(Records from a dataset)

________________________

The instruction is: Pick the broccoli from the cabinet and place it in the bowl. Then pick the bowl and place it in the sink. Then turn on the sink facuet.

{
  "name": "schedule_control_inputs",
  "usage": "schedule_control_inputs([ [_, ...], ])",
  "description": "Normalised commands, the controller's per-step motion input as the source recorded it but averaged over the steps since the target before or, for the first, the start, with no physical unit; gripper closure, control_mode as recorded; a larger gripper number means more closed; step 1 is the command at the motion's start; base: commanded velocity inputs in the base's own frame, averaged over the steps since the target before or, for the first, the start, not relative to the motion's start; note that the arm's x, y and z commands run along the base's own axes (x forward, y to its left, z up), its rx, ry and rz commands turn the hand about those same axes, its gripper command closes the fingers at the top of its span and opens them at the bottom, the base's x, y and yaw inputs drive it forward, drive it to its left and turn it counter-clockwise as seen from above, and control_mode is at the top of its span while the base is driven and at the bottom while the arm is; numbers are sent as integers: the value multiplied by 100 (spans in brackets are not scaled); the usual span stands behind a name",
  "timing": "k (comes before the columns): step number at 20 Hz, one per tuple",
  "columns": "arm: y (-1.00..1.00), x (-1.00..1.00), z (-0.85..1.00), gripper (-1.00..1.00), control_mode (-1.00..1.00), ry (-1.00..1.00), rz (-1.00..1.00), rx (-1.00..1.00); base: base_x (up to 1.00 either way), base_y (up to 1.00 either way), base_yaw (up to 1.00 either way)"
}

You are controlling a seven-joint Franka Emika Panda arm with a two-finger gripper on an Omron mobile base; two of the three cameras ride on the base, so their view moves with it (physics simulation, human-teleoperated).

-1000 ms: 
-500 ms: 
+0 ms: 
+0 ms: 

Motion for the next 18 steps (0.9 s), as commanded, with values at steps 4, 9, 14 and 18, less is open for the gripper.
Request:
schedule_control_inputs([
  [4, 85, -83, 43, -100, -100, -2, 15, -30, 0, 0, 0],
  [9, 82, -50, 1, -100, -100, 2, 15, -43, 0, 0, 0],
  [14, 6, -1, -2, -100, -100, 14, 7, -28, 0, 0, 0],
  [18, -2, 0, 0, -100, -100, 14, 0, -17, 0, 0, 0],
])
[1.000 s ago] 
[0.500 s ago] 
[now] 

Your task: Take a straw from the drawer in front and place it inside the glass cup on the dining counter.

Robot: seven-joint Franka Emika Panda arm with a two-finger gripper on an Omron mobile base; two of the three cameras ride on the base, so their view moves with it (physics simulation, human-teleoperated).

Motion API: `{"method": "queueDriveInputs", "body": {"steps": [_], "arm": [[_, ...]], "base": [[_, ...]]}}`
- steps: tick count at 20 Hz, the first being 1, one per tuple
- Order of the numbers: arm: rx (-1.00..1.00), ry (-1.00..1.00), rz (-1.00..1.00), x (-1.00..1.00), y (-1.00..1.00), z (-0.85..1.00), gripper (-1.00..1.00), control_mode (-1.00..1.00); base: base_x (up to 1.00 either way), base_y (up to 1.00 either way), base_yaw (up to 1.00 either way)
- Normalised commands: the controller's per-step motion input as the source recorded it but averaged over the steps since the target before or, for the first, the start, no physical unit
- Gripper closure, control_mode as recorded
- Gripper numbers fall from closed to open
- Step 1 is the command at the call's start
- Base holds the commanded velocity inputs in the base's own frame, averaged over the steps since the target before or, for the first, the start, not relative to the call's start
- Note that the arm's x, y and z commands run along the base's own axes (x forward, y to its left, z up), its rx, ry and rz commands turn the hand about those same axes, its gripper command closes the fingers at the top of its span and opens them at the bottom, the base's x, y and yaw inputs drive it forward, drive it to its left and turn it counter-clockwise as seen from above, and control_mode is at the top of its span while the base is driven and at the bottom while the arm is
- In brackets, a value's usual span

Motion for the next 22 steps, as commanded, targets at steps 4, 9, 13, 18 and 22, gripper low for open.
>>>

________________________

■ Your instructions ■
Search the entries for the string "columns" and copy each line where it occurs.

■ Answer area ■
  "timing": "k (comes before the columns): step number at 20 Hz, one per tuple",
  "columns": "arm: y (-1.00..1.00), x (-1.00..1.00), z (-0.85..1.00), gripper (-1.00..1.00), control_mode (-1.00..1.00), ry (-1.00..1.00), rz (-1.00..1.00), rx (-1.00..1.00); base: base_x (up to 1.00 either way), base_y (up to 1.00 either way), base_yaw (up to 1.00 either way)"

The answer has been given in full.